11 of 151 comments (clear)

  1. Stargate by Anonymous Coward · · Score: 0, Funny

    It was obviously the explosion created from the enormous energy from a supergate in the galaxy Atlantis lives in.

    Those pesky Wraith, they got desperate. A little too desperate. They took out an entire arm.

    Such a shame, we'd never see such a thing possibly happen because the show was killed so early.
    Seeing such a catastrophic event happen would have been huge, it'd be a pretty huge step up from planets exploding to supernova consuming a planetary system to that. Wait, I forgot that weapon the Ancients created, the one that sucked energy out of our space time I believe, the one that absolutely wrecked an entire planetary system because it went out of control.
    The recession left behind such a huge wreck of an industry when it began. Things being cancelled left, right and center, horribly rating agencies delivering obviously skewed viewership numbers because they never calculated the difference between viewership groups. (you expect actual geeks to be out there announcing everything ever, compared to those who watch reality TV religiously? Hell no, not even remotely similar groups)
    And then of course, the geeks complain, "but if I let them spy on me the terrorists win." ...
    I would honestly love to see one country go "hey no taxes everyone", just to prove a point. People are stupid. I wish that supergate, that never exploded, exploded next to Earth.

    Well that sure was a tangent. Tune in next time to your regularly scheduled oddities on Slashdot. Same batshit-insane time, same batshit-insane website.

  2. IceCube? by excelsior_gr · · Score: 4, Funny

    WORD! That's a fly name for an experiment dawg!

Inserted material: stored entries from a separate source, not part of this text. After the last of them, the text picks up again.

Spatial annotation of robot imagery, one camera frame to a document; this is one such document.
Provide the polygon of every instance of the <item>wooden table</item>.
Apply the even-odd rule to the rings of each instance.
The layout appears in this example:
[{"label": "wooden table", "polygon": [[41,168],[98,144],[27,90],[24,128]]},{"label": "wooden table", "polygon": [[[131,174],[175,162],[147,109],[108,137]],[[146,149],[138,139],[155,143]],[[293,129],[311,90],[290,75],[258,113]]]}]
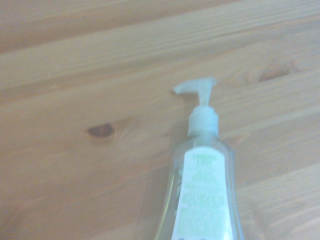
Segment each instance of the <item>wooden table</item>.
[{"label": "wooden table", "polygon": [[319,13],[319,0],[1,0],[0,239],[152,240],[198,104],[172,88],[215,76],[246,240],[319,240]]}]

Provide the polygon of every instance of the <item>wood knot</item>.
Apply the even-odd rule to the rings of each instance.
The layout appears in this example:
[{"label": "wood knot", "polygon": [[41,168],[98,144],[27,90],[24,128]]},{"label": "wood knot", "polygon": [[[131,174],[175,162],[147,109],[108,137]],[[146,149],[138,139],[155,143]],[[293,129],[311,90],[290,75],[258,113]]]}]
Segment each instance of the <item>wood knot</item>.
[{"label": "wood knot", "polygon": [[115,129],[110,123],[105,123],[99,126],[91,127],[87,132],[94,138],[107,138],[114,134]]},{"label": "wood knot", "polygon": [[270,66],[267,71],[265,71],[261,77],[259,82],[280,78],[282,76],[289,74],[290,68],[285,65],[275,65]]}]

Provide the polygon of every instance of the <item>soap dispenser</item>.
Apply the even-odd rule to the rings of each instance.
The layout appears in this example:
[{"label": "soap dispenser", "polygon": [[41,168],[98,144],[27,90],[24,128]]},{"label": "soap dispenser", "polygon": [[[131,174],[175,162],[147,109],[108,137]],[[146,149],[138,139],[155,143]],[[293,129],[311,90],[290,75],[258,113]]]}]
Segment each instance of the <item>soap dispenser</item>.
[{"label": "soap dispenser", "polygon": [[209,106],[215,78],[176,86],[195,93],[199,106],[189,117],[188,139],[177,145],[163,211],[154,240],[243,240],[237,209],[234,155],[218,138],[218,115]]}]

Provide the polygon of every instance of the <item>pump nozzle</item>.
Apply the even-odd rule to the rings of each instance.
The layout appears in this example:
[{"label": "pump nozzle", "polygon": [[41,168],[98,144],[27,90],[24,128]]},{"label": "pump nozzle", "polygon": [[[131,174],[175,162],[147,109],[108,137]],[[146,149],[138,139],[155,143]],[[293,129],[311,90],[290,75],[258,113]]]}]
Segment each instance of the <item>pump nozzle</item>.
[{"label": "pump nozzle", "polygon": [[176,94],[198,94],[199,105],[208,106],[211,89],[217,84],[214,77],[185,81],[176,86],[173,91]]},{"label": "pump nozzle", "polygon": [[218,135],[218,115],[209,106],[211,89],[217,84],[214,77],[185,81],[176,86],[173,91],[176,94],[198,94],[199,106],[197,106],[189,118],[188,136],[211,133]]}]

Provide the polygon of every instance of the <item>white label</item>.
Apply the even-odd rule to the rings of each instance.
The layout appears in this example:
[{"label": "white label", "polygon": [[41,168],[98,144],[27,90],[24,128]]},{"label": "white label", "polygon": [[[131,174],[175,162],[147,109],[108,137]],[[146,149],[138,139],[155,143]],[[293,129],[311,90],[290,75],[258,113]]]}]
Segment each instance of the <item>white label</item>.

    1. Re:IceCube? by Anonymous Coward · · Score: 5, Funny

      Yeah, Fuck the Pole-Ice!

  3. Re:in joules. please by P-niiice · · Score: 5, Funny

    are you not familiar with the upside the head measurement of force? measured in FredSanfords

  4. Re:in joules. please by Anonymous Coward · · Score: 2, Funny

    you big dummy.

  5. Re:in joules. please by macraig · · Score: 4, Funny

    Not only is he young, he doesn't know how to use the Internet to find out about this "obscure" Fred Sanford.

  6. Re:not so good with numbers... by Anonymous Coward · · Score: 2, Funny

    Note that this is different than an aunt-fucker, which is sort of like a cross-eyed mother fucker.

  7. Re:not so good with numbers... by rasmusbr · · Score: 3, Funny

    Mark your preferred definition of probability
    [ ] Bayesianism
    [ ] Frequentism
    [x] Ridiculous frequentism

  8. Re:not so good with numbers... by Anonymous Coward · · Score: 4, Funny

    No, your wife being an aunt doesn't make you an aunt fucker. You would also need to fuck your wife.

  9. Re:Not your "everyday" Neutrino by edumacator · · Score: 3, Funny

    I have no idea what this means, but I will memorize it and use it at a party. I might not walk away with the ladies, but if people think I'm smarter than them after repeating this, then maybe the next time I say something stupid, they might just think it was over their heads.

  10. Re:in joules. please by femtobyte · · Score: 4, Funny

    Ah yes, please excuse me for not fitting in all the details of my result above. I'm really more an experimentalist than a theorist, so I didn't feel up to calculating the conversion from first principles. But I did have a bit of spare beam time on the schedule. Finding appropriate nano-horses was a bit tricky. My first attempt started with a pony (just a small horse to first order), but its energy output didn't scale very linearly when I chopped it into pieces. I finally ended up using fetal sea-horses for the comparison, though the first couple batches didn't fare well during pumpdown, and left a bit of a mess on the scintillator calorimeters. Anyway, I don't want to bore you with all the sticky details, which I've got to get back to scrubbing off the inside of our vacuum chamber.